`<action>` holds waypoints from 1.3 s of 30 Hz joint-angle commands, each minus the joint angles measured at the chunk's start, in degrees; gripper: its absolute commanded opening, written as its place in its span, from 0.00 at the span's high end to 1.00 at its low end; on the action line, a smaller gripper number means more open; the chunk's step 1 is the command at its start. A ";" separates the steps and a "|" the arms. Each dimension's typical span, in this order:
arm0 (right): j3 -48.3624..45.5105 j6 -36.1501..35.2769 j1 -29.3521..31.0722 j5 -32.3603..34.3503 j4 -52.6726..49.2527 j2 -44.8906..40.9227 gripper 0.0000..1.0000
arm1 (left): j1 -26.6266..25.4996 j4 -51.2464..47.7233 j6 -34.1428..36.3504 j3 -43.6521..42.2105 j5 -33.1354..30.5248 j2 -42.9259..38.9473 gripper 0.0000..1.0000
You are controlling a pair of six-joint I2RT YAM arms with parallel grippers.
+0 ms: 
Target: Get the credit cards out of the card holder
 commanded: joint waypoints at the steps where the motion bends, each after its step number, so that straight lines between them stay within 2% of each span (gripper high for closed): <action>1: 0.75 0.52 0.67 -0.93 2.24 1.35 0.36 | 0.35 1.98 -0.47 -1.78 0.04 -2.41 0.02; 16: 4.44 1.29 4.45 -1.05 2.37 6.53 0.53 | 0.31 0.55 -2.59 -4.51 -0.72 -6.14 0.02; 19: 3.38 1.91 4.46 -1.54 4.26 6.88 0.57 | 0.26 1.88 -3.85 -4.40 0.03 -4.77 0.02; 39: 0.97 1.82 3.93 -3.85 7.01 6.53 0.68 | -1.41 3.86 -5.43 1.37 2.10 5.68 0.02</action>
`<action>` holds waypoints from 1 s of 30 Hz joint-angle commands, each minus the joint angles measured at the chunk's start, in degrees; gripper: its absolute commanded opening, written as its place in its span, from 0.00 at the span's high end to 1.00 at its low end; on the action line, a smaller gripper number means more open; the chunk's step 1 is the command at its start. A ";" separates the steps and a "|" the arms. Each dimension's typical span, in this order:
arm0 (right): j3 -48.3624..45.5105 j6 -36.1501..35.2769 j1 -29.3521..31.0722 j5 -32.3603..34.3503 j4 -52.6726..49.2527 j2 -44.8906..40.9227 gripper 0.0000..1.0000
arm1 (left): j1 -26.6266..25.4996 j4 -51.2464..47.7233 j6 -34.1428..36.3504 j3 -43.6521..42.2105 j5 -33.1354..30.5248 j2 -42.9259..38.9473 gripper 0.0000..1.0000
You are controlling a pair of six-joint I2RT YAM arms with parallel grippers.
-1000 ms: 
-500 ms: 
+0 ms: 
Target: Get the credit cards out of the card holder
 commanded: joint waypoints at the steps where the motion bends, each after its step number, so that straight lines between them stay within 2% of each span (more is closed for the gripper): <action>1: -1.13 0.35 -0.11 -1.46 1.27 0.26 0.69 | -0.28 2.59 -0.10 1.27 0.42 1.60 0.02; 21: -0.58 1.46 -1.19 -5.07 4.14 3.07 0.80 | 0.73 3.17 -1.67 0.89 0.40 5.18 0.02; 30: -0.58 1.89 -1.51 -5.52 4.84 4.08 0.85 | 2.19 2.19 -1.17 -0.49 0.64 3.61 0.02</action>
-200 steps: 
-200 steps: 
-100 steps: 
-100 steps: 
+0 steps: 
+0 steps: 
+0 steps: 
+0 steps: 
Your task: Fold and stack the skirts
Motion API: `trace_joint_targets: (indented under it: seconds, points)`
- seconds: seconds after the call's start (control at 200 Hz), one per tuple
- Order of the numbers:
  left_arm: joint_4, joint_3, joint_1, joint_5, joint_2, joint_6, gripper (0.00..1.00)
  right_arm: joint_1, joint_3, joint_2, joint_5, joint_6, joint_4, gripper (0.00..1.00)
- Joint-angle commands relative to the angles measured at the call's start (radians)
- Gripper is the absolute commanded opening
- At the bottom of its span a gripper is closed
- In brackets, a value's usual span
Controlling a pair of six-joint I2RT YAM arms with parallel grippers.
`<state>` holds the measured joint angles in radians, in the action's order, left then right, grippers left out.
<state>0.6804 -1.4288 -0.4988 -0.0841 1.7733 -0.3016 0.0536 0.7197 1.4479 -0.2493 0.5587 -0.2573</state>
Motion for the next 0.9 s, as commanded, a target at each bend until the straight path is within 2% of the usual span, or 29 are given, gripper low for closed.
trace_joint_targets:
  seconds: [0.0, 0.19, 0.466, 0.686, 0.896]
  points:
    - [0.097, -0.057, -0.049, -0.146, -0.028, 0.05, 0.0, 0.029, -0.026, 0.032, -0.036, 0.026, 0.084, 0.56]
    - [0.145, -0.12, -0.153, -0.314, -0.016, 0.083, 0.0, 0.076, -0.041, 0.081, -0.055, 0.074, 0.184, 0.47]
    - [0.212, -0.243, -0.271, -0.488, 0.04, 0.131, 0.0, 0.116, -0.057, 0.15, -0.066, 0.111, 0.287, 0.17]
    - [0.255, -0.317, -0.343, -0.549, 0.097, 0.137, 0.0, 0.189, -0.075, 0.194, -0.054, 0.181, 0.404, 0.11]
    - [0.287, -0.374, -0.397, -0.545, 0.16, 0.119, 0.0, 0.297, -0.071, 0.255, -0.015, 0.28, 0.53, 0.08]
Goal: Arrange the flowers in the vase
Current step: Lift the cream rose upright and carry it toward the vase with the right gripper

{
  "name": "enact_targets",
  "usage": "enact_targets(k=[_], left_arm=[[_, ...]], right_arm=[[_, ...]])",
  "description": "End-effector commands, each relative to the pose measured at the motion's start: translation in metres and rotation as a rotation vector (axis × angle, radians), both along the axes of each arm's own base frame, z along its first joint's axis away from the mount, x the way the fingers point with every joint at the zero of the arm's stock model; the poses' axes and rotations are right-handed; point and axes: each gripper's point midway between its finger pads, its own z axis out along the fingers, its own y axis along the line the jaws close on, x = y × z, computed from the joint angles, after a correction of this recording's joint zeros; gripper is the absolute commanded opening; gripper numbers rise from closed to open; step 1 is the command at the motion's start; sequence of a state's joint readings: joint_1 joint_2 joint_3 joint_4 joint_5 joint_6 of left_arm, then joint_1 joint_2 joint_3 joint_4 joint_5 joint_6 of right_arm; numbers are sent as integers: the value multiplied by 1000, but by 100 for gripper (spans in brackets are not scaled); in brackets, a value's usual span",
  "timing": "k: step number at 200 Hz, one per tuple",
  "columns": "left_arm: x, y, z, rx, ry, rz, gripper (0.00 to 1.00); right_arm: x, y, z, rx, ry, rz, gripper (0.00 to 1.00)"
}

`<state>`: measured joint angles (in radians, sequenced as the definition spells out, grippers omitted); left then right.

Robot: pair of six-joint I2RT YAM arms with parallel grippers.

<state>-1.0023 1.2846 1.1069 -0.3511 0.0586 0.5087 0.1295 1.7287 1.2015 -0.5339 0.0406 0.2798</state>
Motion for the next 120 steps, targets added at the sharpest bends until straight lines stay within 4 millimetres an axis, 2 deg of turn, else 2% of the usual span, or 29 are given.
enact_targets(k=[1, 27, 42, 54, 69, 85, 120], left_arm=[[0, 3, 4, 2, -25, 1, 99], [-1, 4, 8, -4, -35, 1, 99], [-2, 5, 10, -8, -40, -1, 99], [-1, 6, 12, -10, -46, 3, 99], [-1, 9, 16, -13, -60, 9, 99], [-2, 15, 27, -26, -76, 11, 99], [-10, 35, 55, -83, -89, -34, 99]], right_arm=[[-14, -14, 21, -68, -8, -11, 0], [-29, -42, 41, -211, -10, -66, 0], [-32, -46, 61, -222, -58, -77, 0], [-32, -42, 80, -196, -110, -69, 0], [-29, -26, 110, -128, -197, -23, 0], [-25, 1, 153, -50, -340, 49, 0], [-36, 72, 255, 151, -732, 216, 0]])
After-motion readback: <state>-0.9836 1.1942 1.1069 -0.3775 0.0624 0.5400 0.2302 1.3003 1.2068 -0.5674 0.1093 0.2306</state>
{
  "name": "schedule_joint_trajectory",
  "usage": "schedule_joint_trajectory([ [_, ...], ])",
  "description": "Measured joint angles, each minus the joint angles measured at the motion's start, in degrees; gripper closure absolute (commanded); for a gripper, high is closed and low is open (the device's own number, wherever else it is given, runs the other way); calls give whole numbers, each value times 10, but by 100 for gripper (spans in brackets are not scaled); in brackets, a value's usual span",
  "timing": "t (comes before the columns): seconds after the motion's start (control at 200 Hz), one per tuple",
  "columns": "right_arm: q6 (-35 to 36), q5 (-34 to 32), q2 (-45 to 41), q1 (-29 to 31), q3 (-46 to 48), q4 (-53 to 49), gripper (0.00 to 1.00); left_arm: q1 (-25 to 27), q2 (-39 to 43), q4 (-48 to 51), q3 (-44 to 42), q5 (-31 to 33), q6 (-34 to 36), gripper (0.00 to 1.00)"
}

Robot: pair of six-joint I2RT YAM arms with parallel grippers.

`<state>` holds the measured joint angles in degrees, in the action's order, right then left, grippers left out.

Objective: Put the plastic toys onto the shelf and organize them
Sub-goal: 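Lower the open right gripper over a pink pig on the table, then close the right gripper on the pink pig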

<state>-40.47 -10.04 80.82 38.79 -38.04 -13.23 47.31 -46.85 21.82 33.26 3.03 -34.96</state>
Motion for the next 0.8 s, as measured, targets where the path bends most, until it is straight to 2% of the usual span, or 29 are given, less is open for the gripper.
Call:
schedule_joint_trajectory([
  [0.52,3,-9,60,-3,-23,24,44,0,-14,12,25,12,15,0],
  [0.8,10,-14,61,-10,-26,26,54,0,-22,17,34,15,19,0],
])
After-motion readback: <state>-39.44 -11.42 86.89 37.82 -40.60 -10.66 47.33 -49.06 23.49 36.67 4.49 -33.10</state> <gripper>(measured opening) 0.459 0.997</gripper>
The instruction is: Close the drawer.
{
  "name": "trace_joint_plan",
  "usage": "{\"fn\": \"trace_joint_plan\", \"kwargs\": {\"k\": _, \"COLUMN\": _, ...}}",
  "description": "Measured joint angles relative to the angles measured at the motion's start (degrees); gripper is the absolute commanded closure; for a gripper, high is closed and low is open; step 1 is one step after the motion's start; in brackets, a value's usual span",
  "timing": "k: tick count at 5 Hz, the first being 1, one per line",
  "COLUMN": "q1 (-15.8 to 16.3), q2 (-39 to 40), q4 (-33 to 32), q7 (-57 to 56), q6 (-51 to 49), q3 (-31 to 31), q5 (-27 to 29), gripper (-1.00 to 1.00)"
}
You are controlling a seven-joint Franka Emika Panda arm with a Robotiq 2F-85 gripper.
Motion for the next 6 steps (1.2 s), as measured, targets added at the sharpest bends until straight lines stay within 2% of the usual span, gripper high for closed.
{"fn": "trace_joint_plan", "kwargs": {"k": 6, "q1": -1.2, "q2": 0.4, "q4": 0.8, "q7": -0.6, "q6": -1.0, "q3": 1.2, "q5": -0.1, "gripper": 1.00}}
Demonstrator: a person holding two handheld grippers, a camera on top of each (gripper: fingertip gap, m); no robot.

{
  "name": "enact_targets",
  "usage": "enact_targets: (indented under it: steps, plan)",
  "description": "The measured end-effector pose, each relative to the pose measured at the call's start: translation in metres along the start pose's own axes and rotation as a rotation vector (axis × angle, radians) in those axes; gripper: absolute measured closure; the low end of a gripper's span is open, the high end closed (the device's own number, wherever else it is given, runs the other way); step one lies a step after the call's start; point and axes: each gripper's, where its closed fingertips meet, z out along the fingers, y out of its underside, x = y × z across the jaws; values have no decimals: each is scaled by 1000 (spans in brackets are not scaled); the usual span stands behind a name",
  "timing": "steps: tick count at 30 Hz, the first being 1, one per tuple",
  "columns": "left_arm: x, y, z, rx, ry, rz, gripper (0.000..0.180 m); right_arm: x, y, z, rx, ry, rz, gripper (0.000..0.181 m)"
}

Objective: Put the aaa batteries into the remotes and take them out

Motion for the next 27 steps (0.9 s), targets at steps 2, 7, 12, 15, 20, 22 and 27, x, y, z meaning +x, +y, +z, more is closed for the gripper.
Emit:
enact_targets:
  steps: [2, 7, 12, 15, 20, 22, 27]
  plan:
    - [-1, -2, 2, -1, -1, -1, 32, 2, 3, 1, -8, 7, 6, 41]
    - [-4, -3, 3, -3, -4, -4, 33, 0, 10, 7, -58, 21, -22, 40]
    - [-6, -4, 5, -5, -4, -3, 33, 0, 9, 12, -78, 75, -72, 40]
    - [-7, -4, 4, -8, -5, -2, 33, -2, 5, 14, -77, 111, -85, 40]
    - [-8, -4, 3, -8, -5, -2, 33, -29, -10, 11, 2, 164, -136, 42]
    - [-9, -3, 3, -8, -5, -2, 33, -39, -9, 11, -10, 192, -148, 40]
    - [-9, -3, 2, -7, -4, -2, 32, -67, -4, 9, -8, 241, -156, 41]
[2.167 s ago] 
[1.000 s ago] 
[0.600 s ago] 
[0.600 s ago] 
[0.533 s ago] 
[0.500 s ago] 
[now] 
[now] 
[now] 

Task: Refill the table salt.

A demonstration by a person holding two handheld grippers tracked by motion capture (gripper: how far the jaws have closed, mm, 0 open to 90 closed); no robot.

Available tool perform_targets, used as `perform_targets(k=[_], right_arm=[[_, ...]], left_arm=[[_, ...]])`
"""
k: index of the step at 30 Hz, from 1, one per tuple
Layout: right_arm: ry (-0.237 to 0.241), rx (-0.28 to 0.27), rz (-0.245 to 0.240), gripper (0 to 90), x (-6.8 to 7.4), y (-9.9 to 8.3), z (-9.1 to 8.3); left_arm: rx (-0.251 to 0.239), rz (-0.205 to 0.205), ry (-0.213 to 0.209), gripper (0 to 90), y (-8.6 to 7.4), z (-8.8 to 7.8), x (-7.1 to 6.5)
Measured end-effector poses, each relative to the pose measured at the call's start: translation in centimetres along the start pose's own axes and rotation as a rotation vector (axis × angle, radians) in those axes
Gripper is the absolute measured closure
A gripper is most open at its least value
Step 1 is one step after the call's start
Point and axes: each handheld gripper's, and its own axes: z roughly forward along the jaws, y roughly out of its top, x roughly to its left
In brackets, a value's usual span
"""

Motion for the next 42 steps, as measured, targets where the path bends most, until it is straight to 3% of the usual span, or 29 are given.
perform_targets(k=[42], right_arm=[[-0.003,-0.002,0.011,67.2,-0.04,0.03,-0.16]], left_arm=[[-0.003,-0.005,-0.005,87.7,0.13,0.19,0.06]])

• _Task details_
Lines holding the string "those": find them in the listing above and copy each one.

• _Task solution_
  "description": "The measured end-effector pose, each relative to the pose measured at the call's start: translation in metres along the start pose's own axes and rotation as a rotation vector (axis × angle, radians) in those axes; gripper: absolute measured closure; the low end of a gripper's span is open, the high end closed (the device's own number, wherever else it is given, runs the other way); step one lies a step after the call's start; point and axes: each gripper's, where its closed fingertips meet, z out along the fingers, y out of its underside, x = y × z across the jaws; values have no decimals: each is scaled by 1000 (spans in brackets are not scaled); the usual span stands behind a name",
Measured end-effector poses, each relative to the pose measured at the call's start: translation in centimetres along the start pose's own axes and rotation as a rotation vector (axis × angle, radians) in those axes

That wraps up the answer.